En nuestra excitación habíamos olvidado el tercer cadáver, así que lo sacamos afuera y lo dejamos caer en la
estrecha fosa que habíamos cavado para los tres cuerpos. (…)
El último día que pasamos en el campo fue como un anticipo de la libertad. Pero nuestro regocijo fue
prematuro. El delegado de la Cruz Roja nos aseguró que se había firmado un acuerdo y que no se iba a evacuar
el campo; sin embargo, aquella noche llegaron los camiones de las SS trayendo orden de despejar el campo.

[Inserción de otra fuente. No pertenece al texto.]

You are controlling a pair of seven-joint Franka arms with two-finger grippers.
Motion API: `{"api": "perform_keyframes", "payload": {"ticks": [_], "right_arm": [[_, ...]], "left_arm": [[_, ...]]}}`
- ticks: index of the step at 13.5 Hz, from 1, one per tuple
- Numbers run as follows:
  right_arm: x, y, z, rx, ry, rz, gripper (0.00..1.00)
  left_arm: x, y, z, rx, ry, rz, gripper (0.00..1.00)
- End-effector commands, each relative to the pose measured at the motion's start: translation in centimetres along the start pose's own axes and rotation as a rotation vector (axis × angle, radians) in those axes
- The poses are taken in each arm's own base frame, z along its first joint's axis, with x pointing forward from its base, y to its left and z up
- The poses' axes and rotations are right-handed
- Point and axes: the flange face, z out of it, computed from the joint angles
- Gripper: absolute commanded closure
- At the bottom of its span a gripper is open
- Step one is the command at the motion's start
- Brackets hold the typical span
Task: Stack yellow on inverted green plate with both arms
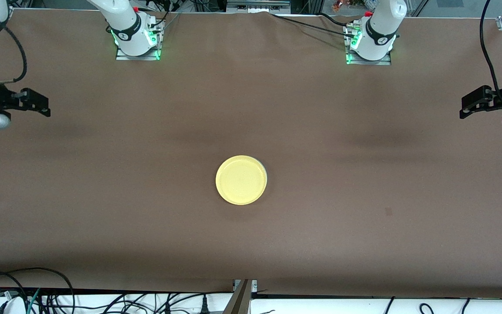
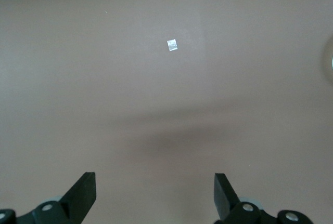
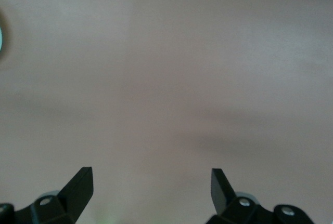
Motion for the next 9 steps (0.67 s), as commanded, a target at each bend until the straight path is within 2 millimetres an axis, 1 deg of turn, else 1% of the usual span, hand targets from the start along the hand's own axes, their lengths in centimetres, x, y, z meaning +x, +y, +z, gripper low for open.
{"api": "perform_keyframes", "payload": {"ticks": [1, 3, 4, 6, 8, 9], "right_arm": [[-1.4, 0.3, 0.3, -0.004, 0.010, 0.021, 0.00], [-2.5, 0.6, 0.4, 0.037, 0.021, 0.036, 0.00], [-2.9, 1.4, 0.3, 0.048, 0.035, 0.057, 0.00], [-3.1, 1.7, 0.7, 0.060, 0.022, 0.056, 0.00], [-3.1, 2.1, 0.7, 0.067, 0.026, 0.062, 0.00], [-3.1, 2.2, 0.6, 0.059, 0.025, 0.060, 0.00]], "left_arm": [[0.0, -0.1, -0.7, -0.026, 0.013, 0.012, 0.00], [0.0, -0.1, -0.7, -0.028, 0.013, 0.012, 0.00], [0.0, -0.1, -0.7, -0.026, 0.013, 0.012, 0.00], [0.1, 0.0, -0.4, -0.027, 0.008, 0.013, 0.00], [0.4, 1.0, -0.2, -0.027, 0.004, 0.027, 0.00], [0.4, 1.1, -0.3, -0.025, 0.005, 0.028, 0.00]]}}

Los últimos prisioneros que quedaban serían enviados a un campo central desde donde se les remitiría a Suiza
en 48 horas para canjearlos por prisioneros de guerra. Apenas podíamos reconocer a los SS, de tan amables
como se mostraban intentando persuadirnos para que entráramos en los camiones sin miedo y asegurándonos
que podíamos felicitarnos por nuestra buena suerte.
Los que todavía tenían fuerzas se amontonaron en los camiones y a los que estaban seriamente enfermos o
muy débiles les izaban con dificultad. Mi amigo y yo —que ya no escondíamos nuestras mochilas— estábamos
en el último grupo y de él eligieron a trece para la última expedición. El médico jefe contó el número preciso,
pero nosotros dos no estábamos entre ellos. Los trece subieron al camión y nosotros tuvimos que quedarnos.
Sorprendidos, desilusionados y enfadados increpamos al doctor, que se excusó diciendo que estaba muy
fatigado y se había distraído. (…) Nos sentamos impacientes, con nuestras mochilas a la espalda, y esperamos
con el resto de los prisioneros a que viniera un último camión. Fue una larga espera. Finalmente, nos echamos
sobre los colchones del cuarto de guardia, ahora desierto, exhaustos por la excitación de las últimas horas y
días, durante las cuales habíamos fluctuado continuamente entre la esperanza y la desesperación. Dormimos
con la ropa y los zapatos puestos, listos para el viaje.
El estruendo de los rifles y cañones nos despertó. Los fogonazos de las bengalas y los disparos de fusil
iluminaban el barracón. El médico jefe se precipitó dentro ordenándonos que nos echáramos a tierra. (…)
Entonces nos dimos cuenta de lo que sucedía: ¡la línea de fuego había llegado hasta nosotros! Amenguó el
tiroteo y empezó a amanecer. Allá afuera, en el mástil junto a la verja del campo, una bandera blanca flotaba
al viento. Hasta muchas semanas después no nos enteramos de que, durante aquellas horas, el destino había
jugado con los pocos prisioneros que quedábamos en el campo. Otra vez más pudimos comprobar cuan
inciertas podían ser las decisiones humanas, especialmente en lo que se refiere a las cosas de la vida y la
muerte. Ante mí tenía las fotografías que se habían tomado en un pequeño campo cercano al nuestro.
Nuestros amigos que pensaron viajar hacia la libertad aquella noche, transportados en los camiones, fueron
encerrados en los barracones y seguidamente murieron abrasados. Sus cuerpos, parcialmente carbonizados,
eran perfectamente reconocibles en la fotografía.